0

Hello I could not found the difference between using square brackets for comprehension list versus using list()

Is there a performance/ memory allocation difference ?

( same question for set and dict )

input = [1, 2, 3, 4]

B = [a * 2 for a in input if a > 1]

C = list(a * 2 for a in input if a > 1)

B_set = {str(a) for a in input if a > 1}

C_set = set(str(a) for a in input if a > 1)

B_dict = {str(a):a for a in input if a > 1}

C_dict = dict(str(a):b for a,b in input if a > 1) # NOT LEGAL

Thank you for your help

raphaelauv
  • 670
  • 1
  • 11
  • 22
  • `C_dict = dict((str(a), b) for a,b in input if a > 1)` will work. And only this corrected variant will be a bit slower than dict comprehension. All other listed options are equal. – Olvin Roght Jul 19 '20 at 19:34
  • 1
    well, the `list()` syntax is creating a generator, not a list, and then the `list()` function will turn the generator to a list. – Hagai Wild Jul 19 '20 at 19:34
  • @HagaiWild, of course not. Both expressions with list are equal. – Olvin Roght Jul 19 '20 at 19:35
  • 1
    Yes, there's a performance difference. See [this](https://stackoverflow.com/a/29356931/13956730) post. – pwasoutside Jul 19 '20 at 19:35
  • 1
    @OlvinRoght of course it does. – juanpa.arrivillaga Jul 19 '20 at 19:36
  • @juanpa.arrivillaga, `list()` will return list. List comprehension will return list. – Olvin Roght Jul 19 '20 at 19:37
  • 1
    @OlvinRoght The *result* is the same; the path taken to get there is quite different in each case. – chepner Jul 19 '20 at 19:37
  • @OlvinRoght the *result* is the same, but `list(a * 2 for a in input if a > 1)` first creates a generator, then passes that generator to the list constructor. This will be slower, but the result the same – juanpa.arrivillaga Jul 19 '20 at 19:38
  • @chepner, yes, probably there's minor differences in translating code but in fact there's no difference in produced result and performance. – Olvin Roght Jul 19 '20 at 19:38
  • @OlvinRoght no, *in fact* there is a difference, as explained, and there is a performance difference as well, with the generator expression version taking about 1.25 the time.
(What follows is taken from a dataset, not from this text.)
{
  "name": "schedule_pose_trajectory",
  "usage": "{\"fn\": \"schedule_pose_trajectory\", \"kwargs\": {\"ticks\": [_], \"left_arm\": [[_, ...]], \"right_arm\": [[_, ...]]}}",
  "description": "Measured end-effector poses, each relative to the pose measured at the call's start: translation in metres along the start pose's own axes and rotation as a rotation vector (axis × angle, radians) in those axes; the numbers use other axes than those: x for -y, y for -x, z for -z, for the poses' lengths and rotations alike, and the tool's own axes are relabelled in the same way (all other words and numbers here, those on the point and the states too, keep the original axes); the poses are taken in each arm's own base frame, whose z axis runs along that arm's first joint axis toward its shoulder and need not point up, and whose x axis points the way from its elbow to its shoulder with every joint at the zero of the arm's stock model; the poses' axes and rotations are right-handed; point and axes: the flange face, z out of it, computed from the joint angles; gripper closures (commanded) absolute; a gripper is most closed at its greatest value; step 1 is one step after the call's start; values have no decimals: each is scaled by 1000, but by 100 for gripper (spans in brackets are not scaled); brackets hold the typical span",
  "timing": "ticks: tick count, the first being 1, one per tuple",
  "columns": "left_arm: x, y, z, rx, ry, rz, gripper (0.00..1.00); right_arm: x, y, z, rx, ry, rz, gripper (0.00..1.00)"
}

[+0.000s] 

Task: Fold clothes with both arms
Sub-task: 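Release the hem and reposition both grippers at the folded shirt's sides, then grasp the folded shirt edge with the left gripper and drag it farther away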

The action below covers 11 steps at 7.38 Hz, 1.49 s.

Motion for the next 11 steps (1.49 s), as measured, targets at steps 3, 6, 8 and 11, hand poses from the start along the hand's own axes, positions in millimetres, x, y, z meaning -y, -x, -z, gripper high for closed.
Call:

That magnitude is in line with the additional overhead of iterating over a generator. – juanpa.arrivillaga Jul 19 '20 at 19:42
  • 1
    As an analogy, the list comprehension calls `input.__next__` directly. `list()` has to call the generator's `__next__` method, which in turn calls `input.__next__`. – chepner Jul 19 '20 at 20:02

3 Answers3

3

We can check with the -mtimeit.

$ python -mtimeit "B = [a * 2 for a in list(range(1000)) if a > 1]"
5000 loops, best of 5: 86.7 usec per loop
$ python -mtimeit "B = list(a * 2 for a in list(range(1000)) if a > 1)"
2000 loops, best of 5: 110 usec per loop
$ python -mtimeit "B = list(a * 2 for a in list(range(1000)) if a > 1)"
2000 loops, best of 5: 110 usec per loop
$ python -mtimeit "B = {str(a): a for a in list(range(1000)) if a > 1}"
1000 loops, best of 5: 273 usec per loop
$ python -mtimeit "B = set(str(a) for a in list(range(1000)) if a > 1)"
1000 loops, best of 5: 287 usec per loop

So, as you can see, there is no considerable difference.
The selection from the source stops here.